The lower rate was restored in the budget announced in the autumn of 2020. That was very clearly the correct decision.

But to get the full financial benefit of a lower VAT rate, the industry must be operating at full capacity. Businesses need to maximise the flow of customers through the door at the lower rate, when each transaction is twice as profitable as it otherwise would have been. Make hay while the sun shines.

Apart from a busy summer of domestic tourism, much of 2021 was a write-off for the sector as restrictions kept it shut for the first five months, while worries over Delta and, later, Omicron kept a lid on customer demand later in the year.

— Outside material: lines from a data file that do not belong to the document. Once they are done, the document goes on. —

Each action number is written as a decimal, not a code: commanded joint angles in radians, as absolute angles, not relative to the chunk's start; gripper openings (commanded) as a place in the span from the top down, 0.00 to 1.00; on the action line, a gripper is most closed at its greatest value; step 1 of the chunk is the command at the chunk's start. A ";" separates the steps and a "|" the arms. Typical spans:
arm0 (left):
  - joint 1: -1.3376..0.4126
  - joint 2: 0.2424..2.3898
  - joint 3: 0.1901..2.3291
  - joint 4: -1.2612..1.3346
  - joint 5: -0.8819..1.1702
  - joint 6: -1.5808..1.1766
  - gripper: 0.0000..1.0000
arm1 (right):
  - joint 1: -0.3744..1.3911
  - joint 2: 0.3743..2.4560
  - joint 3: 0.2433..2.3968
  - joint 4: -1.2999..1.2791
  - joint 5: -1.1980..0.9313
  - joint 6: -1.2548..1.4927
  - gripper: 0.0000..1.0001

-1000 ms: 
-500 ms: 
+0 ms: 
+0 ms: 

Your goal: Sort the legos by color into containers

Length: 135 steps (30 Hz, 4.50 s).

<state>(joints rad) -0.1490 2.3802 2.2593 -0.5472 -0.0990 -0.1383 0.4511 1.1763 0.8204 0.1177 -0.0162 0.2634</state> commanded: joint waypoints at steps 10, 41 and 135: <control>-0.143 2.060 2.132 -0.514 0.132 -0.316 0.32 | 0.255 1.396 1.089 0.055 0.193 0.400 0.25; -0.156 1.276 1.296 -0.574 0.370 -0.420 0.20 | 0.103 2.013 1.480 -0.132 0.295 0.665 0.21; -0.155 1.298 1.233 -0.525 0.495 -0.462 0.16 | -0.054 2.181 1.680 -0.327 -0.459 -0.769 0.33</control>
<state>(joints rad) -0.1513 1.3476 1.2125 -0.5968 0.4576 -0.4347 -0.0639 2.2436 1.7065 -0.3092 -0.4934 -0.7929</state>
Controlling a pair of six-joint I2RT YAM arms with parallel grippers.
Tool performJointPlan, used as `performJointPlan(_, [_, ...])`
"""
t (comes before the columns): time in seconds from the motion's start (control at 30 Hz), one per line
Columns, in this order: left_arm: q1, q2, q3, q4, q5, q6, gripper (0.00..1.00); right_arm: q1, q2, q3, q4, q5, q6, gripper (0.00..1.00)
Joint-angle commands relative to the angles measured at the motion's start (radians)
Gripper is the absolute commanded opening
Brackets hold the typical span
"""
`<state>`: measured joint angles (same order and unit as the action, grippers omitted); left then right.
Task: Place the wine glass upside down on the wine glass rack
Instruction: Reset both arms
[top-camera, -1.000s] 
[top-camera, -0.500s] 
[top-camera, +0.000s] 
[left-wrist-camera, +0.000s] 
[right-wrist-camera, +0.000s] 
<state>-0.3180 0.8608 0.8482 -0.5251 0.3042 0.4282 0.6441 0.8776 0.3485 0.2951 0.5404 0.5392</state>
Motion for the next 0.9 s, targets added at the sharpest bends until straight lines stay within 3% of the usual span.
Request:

In terms of maximising the benefit of the lower rate, 2022 represents the first full run at it that the tourism industry has gotten.

It would have been incongruous to whip away the lower rate just as tourism was hitting full stride this August, as was planned before this week’s extension.

Extension

In recent weeks, Martin was beginning to make renewed noises about battling at Cabinet for the retention of the 9 per cent in the run-up to this year’s budget. Last year, she came off looking like the industry’s warrior minister who convinced Donohoe to extend it. This year would have been the same. By appearing to take control of the debate and proposing the extension to Cabinet himself, Donohoe has stolen a little of her political thunder.

The industry’s various lobbyists welcomed this week’s extension to February 2023, even though they want it extended for far longer than that. Instead of a summer screaming blue murder at Donohoe about the previously-planned expiration of the lower rate in August, the industry now has a more complicated case to make for additional State supports. Donohoe will be able to say he has done his bit.

It is in nobody’s interests to drag out the issue of the long-term restoration of the 13.5 per cent rate, as Noonan did from about 2014 until Donohoe changed it at the end of 2018. The Irish tourism sector needs significant capital investment in new attractions of scale. Investors look for certainty, above all else, and the issue of the VAT rate will have a major impact on debt repayment capacity of tourism businesses.

If Donohoe truly believes there is a long-term future for the 9 per cent rate, he would be better off clearly saying so now, rather than appearing to cave on the issue each year as the budget approaches.

But if February is to be the final extension, he should expend genuine effort on making that absolutely clear now, and the industry would be wise to accept it and plan accordingly.